WORK REQUEST — Within the records below, find the line with "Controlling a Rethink" and the line with "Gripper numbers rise", then reproduce exactly those two lines and all lines between them, without any picture.

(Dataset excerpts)
*** Begin section ***

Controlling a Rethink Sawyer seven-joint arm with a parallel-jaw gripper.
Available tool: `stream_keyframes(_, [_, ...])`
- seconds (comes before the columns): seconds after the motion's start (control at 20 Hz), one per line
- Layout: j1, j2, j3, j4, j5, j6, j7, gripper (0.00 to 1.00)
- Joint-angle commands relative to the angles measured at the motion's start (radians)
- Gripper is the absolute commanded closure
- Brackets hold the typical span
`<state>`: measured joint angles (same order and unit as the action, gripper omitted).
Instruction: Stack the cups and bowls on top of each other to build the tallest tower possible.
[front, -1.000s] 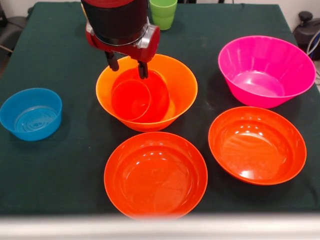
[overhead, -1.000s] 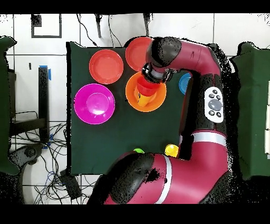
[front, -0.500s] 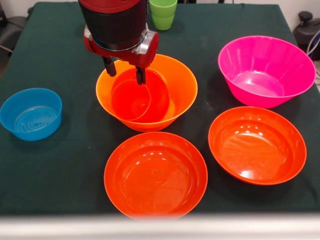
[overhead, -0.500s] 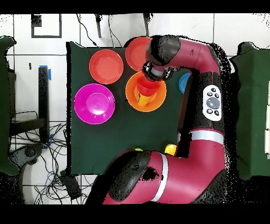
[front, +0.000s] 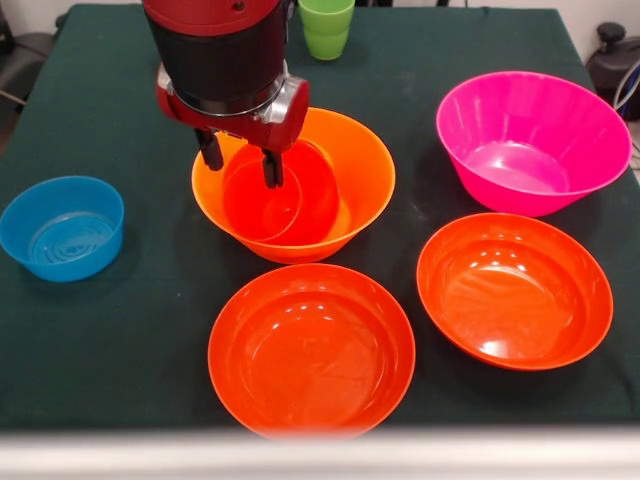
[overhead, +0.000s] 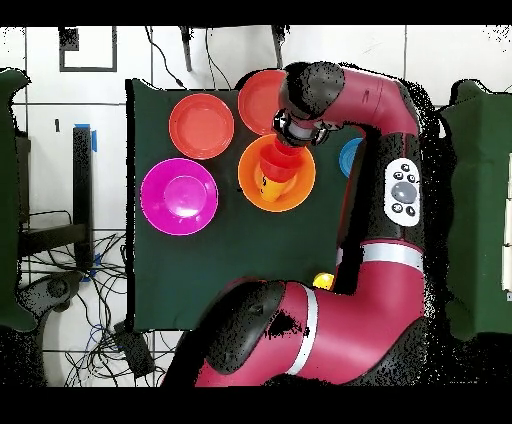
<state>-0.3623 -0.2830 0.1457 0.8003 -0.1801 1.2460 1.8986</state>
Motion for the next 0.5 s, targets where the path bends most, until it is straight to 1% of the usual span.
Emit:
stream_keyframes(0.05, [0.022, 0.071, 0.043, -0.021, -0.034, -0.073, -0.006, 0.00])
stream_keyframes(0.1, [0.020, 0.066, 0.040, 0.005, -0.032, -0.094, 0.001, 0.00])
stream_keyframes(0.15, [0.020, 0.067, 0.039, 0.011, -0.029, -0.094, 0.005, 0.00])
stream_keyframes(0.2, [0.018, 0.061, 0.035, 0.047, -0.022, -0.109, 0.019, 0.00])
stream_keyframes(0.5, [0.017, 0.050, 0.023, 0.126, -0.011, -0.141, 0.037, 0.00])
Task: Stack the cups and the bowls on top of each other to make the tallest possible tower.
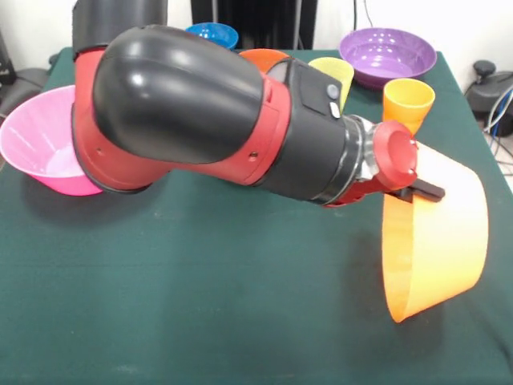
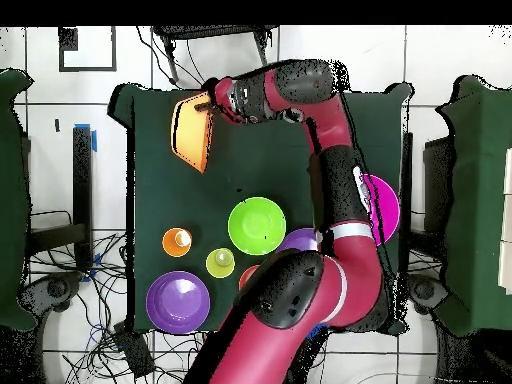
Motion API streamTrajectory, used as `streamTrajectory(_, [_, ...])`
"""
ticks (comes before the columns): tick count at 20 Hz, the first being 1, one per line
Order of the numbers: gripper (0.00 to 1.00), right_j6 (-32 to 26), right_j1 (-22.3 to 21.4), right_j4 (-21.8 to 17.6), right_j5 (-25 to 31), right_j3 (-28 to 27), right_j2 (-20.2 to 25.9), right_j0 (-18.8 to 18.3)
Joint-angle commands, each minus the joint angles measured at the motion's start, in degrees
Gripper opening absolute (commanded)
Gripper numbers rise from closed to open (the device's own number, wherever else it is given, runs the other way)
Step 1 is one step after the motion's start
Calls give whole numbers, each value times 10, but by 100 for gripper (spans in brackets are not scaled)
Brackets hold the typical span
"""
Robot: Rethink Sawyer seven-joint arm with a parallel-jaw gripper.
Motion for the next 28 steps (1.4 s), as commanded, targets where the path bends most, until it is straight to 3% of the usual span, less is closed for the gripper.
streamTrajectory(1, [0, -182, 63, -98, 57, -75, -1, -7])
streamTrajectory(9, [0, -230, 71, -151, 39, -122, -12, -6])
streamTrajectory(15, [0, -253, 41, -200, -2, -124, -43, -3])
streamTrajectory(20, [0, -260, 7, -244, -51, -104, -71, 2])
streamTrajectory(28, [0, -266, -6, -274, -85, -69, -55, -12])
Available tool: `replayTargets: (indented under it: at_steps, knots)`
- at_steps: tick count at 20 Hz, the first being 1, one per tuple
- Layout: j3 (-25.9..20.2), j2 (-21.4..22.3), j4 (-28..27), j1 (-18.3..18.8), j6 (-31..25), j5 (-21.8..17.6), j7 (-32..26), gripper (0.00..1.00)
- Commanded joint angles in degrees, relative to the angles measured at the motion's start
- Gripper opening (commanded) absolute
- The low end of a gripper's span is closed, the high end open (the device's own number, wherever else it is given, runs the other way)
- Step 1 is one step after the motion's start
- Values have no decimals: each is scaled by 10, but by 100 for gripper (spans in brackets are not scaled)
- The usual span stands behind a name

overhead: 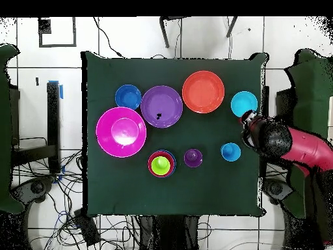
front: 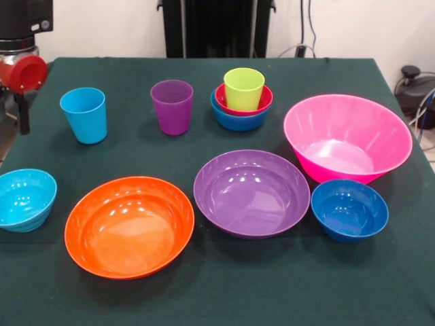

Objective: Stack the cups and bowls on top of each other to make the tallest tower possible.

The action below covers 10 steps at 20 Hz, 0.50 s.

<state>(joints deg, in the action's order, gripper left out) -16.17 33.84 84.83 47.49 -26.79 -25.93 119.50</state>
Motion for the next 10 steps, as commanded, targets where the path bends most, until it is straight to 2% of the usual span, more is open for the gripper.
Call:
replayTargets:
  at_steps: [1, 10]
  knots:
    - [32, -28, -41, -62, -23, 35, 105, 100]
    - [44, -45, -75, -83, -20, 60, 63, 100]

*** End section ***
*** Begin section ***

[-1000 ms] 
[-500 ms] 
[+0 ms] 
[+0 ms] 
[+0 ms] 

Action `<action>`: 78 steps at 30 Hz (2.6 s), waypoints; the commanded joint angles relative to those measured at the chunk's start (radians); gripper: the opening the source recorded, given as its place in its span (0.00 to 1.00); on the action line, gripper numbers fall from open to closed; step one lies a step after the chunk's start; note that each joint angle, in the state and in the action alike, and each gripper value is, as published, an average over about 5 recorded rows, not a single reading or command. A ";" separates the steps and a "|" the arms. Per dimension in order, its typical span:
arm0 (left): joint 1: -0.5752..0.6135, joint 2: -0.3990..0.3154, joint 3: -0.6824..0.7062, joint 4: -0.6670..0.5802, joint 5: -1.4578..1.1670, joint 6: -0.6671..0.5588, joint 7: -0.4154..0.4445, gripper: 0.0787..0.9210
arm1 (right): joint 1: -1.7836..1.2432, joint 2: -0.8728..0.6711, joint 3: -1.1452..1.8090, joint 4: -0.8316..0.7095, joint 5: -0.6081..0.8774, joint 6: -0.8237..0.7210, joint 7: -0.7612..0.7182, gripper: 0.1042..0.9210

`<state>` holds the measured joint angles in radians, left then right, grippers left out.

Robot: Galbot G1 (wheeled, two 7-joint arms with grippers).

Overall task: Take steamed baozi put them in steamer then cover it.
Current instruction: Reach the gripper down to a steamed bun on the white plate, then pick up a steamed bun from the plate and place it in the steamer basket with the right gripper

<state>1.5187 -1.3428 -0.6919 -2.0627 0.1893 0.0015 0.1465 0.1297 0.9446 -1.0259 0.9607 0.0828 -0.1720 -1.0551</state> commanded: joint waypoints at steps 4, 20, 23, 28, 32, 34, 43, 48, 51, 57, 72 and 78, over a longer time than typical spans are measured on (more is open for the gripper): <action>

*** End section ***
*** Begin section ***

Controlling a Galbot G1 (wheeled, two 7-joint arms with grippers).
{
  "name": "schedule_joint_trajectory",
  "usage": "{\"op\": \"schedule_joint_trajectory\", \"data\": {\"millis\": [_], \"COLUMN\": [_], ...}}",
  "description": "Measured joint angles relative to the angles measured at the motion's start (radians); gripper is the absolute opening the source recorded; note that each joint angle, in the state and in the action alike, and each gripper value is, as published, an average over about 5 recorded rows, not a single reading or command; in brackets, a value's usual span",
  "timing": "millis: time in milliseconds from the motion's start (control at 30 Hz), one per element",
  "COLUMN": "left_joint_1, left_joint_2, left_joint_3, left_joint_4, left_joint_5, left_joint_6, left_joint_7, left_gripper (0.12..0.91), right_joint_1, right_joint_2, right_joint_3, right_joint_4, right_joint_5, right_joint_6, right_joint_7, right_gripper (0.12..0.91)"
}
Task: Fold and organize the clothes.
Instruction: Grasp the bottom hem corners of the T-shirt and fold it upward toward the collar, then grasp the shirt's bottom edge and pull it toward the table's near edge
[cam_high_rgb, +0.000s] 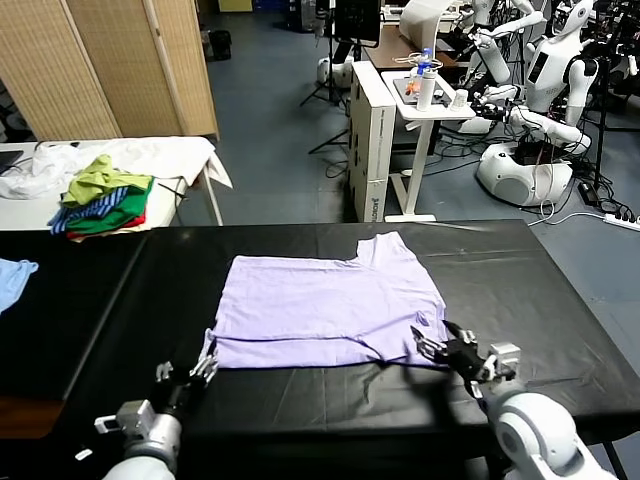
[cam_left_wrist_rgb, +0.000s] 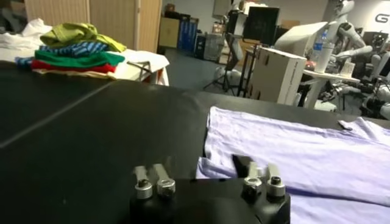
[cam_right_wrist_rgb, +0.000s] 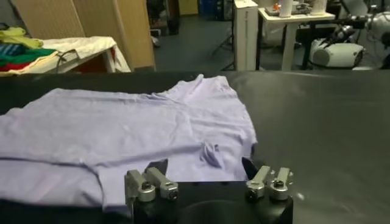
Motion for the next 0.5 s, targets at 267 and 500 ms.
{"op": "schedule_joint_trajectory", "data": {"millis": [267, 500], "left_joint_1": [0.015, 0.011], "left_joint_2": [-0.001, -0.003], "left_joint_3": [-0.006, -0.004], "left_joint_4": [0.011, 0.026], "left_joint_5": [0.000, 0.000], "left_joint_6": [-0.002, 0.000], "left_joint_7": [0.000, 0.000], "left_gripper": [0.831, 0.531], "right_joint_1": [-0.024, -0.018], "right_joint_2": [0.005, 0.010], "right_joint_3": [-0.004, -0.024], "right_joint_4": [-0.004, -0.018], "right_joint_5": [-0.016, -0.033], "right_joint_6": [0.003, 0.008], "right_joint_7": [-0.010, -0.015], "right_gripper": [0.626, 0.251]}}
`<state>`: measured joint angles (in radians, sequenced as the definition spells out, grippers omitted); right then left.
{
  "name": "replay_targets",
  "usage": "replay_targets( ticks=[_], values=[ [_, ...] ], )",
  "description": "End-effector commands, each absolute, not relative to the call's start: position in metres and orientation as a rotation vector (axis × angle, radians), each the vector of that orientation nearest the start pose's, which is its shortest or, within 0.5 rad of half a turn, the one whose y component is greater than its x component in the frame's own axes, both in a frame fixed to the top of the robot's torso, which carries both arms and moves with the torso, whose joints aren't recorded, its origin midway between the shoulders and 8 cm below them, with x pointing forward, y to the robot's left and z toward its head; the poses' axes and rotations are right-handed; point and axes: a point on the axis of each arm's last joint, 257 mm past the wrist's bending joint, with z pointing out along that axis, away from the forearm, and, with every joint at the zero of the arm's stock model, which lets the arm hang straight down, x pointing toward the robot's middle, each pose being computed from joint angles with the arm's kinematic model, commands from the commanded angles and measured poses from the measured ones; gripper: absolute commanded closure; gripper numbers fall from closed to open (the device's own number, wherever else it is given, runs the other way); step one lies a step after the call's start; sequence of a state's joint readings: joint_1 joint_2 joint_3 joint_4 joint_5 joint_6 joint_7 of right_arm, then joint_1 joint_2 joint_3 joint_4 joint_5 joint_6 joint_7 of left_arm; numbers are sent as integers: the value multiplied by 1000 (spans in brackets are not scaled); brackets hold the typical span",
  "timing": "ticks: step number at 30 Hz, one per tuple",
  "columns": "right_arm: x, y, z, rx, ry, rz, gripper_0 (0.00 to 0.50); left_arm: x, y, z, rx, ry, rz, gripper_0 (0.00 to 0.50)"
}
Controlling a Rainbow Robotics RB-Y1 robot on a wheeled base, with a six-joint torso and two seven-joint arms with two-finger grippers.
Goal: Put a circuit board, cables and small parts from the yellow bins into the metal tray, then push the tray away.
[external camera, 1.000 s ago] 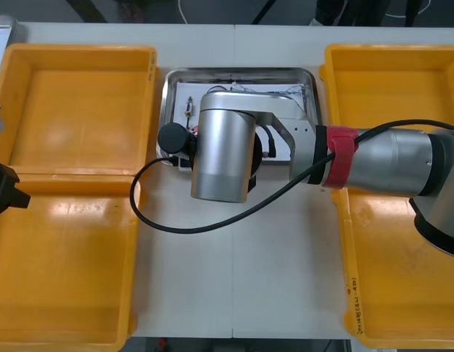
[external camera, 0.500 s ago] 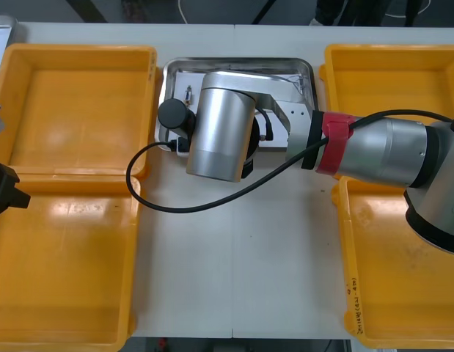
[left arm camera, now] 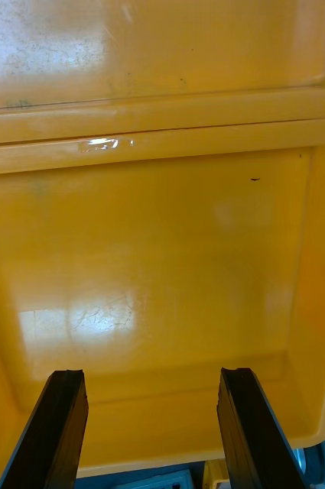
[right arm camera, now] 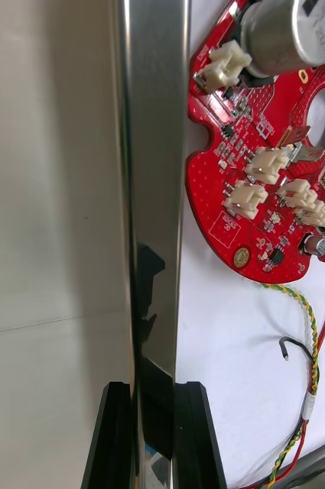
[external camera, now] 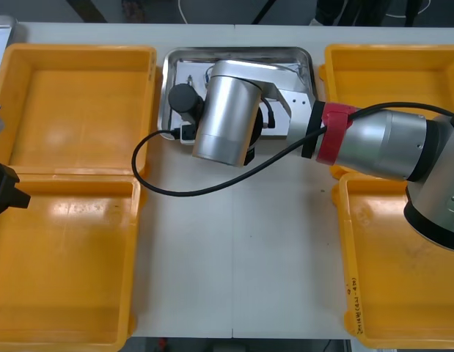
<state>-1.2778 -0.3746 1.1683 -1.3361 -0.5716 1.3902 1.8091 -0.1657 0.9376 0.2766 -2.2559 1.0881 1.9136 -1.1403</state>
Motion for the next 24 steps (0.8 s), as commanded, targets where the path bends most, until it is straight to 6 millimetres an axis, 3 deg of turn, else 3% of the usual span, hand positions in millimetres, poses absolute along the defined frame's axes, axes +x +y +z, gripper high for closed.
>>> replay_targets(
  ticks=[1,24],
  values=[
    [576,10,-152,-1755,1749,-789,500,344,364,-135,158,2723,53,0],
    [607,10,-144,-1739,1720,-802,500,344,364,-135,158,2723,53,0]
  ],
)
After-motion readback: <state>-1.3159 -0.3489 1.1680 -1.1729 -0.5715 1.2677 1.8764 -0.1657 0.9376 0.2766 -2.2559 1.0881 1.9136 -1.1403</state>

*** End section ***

RESULT FOR THIS EXERCISE —
Controlling a Rethink Sawyer seven-joint arm with a parallel-jaw gripper.
Available tool: `stream_keyframes(_, [_, ...])`
- seconds (comes before the columns): seconds after the motion's start (control at 20 Hz), one per line
- Layout: j1, j2, j3, j4, j5, j6, j7, gripper (0.00 to 1.00)
- Joint-angle commands relative to the angles measured at the motion's start (radians)
- Gripper is the absolute commanded closure
- Brackets hold the typical span
`<state>`: measured joint angles (same order and unit as the action, gripper omitted).
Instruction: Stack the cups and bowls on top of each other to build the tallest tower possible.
[front, -1.000s] 
[overhead, -1.000s] 
[front, -0.500s] 
[overhead, -0.500s] 
[front, +0.000s] 
[overhead, +0.000s] 
<state>-0.3623 -0.2830 0.1457 0.8003 -0.1801 1.2460 1.8986</state>
Motion for the next 0.5 s, targets where the path bends most, until it is straight to 1% of the usual span.
Emit:
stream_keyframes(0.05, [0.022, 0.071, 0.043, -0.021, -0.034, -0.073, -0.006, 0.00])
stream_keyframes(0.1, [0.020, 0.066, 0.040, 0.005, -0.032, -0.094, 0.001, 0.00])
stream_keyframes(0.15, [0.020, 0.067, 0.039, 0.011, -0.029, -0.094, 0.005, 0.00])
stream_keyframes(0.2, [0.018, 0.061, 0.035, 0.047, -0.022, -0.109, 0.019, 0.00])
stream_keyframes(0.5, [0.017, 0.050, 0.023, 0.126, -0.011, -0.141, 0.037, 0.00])
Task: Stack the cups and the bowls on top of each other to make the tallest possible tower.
Motion API streamTrajectory, used as `streamTrajectory(_, [_, ...])`
"""
ticks (comes before the columns): tick count at 20 Hz, the first being 1, one per line
Order of the numbers: gripper (0.00 to 1.00), right_j6 (-32 to 26), right_j1 (-22.3 to 21.4), right_j4 (-21.8 to 17.6), right_j5 (-25 to 31), right_j3 (-28 to 27), right_j2 (-20.2 to 25.9), right_j0 (-18.8 to 18.3)
Joint-angle commands, each minus the joint angles measured at the motion's start, in degrees
Gripper opening absolute (commanded)
Gripper numbers rise from closed to open (the device's own number, wherever else it is given, runs the other way)

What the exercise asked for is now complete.